The primary data set used to evaluate the well locations is a high-resolution two-dimensional (2-D) seismic survey shot by Shell Exploration and Production Company to image the turbidite stratigraphy (Fig. F5). The line spacing is ~300 m. Three of the drilled locations are shown on dip seismic Line 3020 (Fig. F6). A strike line through Site U1320 is also illustrated (Fig. F7). Site U1320 (Figs. F5, F6, F7) is located where the turbidite deposits are thickest, whereas Site U1319 (Figs. F5, F6) is along the southern flank of the basin where turbidite deposits are more condensed.

Ursa Basin

Ursa Basin (~150 km due south of New Orleans, Louisiana [USA]) lies in ~1000 m of water (Figs. F4, F8). The region is of economic interest because of its prolific oilfields that lie at depths >4000 meters below seafloor (mbsf). Mahaffie (1994) described the geological character of the Mars oilfield. The Ursa field is in Mississippi Canyon Blocks 855, 897, and 899 and is 11.9 km east of the Mars tension leg platform.

We are interested in the sediments from 0 to 1000 mbsf. Four extraordinary three-dimensional (3-D) seismic data sets are available within Ursa Basin (Fig. F9). Shell and industry partners shot the Ursa exploration survey for exploration purposes. The high-resolution surveys were shot by Shell for the purpose of shallow hazards analysis.

Winker and Booth (2000) described deposition of Pleistocene to Holocene sediments. The Mississippi Canyon Blue Unit is a late Pleistocene, sand-dominated, "ponded fan" that was deposited in a broad topographic low that extended in an east-west direction for as much as 200 km and a north-south direction for as much as 100 km. The Blue Unit is overlain by a leveed-channel assemblage that was mud dominated and had dramatic along-strike variation in thickness. Pulham (1993) described a similar facies assemblage for this region.

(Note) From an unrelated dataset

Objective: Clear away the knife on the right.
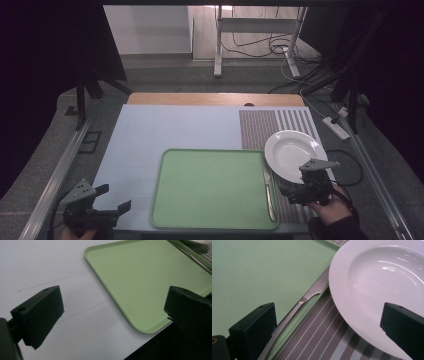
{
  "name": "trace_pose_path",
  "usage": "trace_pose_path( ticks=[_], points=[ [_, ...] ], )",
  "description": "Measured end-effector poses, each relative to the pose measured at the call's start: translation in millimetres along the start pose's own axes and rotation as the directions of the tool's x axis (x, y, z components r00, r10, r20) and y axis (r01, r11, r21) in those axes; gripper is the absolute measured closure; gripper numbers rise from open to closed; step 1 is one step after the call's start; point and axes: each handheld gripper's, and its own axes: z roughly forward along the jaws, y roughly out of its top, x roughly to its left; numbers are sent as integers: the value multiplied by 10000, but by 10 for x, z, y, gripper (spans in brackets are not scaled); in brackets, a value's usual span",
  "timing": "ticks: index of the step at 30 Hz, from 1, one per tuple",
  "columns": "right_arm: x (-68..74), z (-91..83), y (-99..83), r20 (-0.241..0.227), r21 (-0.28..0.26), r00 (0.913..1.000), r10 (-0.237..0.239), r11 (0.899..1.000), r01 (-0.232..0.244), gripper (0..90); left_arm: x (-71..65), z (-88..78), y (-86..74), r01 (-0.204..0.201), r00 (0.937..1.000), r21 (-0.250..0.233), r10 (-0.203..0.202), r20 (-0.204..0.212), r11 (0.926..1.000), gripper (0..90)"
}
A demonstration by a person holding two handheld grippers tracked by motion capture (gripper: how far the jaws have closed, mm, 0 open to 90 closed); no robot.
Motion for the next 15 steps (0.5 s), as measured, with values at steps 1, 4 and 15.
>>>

Shell made downhole pressure measurements with a pore-pressure penetrometer (piezoprobe) at the Ursa platform (Eaton, 1999; Ostermeier et al., 2000; Ostermeier et al., 2001; Pelletier et al., 1999) (Fig. F10). They also acquired whole-core samples and performed consolidation experiments to evaluate preconsolidation stress and estimate overpressure. Piezoprobe measurements (circles) and maximum past effective stresses interpreted from consolidation experiments (triangles) indicate that (1) overpressure begins near the seafloor and (2) the pore pressure is ~50% of the way between the hydrostatic (Ph) and the lithostatic (v) (Fig. F10). Pressures (both hydrostatic and lithostatic) are calculated from below seafloor and not from sea level.

Seismic Line A–A' (Fig. F11) illustrates the proposed boreholes. The sedimentary section is composed of a 300 m thick overburden that is predominantly mudstone. Beneath the overburden lies the first significant sand: the Blue Unit. The Blue Unit has a relatively flat base. Its upper boundary has relief, which most likely reflects postdepositional erosion. The Blue Unit is composed of interbedded sand and mudstone (Figs. F10, F11). A leveed-channel facies overlies the Blue Unit; it has a sand-cored channel that is flanked by mud-prone levee deposits. A mudstone package that thickens to the west overlies this sand assemblage. This mudstone package has numerous detachment surfaces that record slumping. The overlying mudstone is the eastern margin of a larger levee-channel system formed to the west.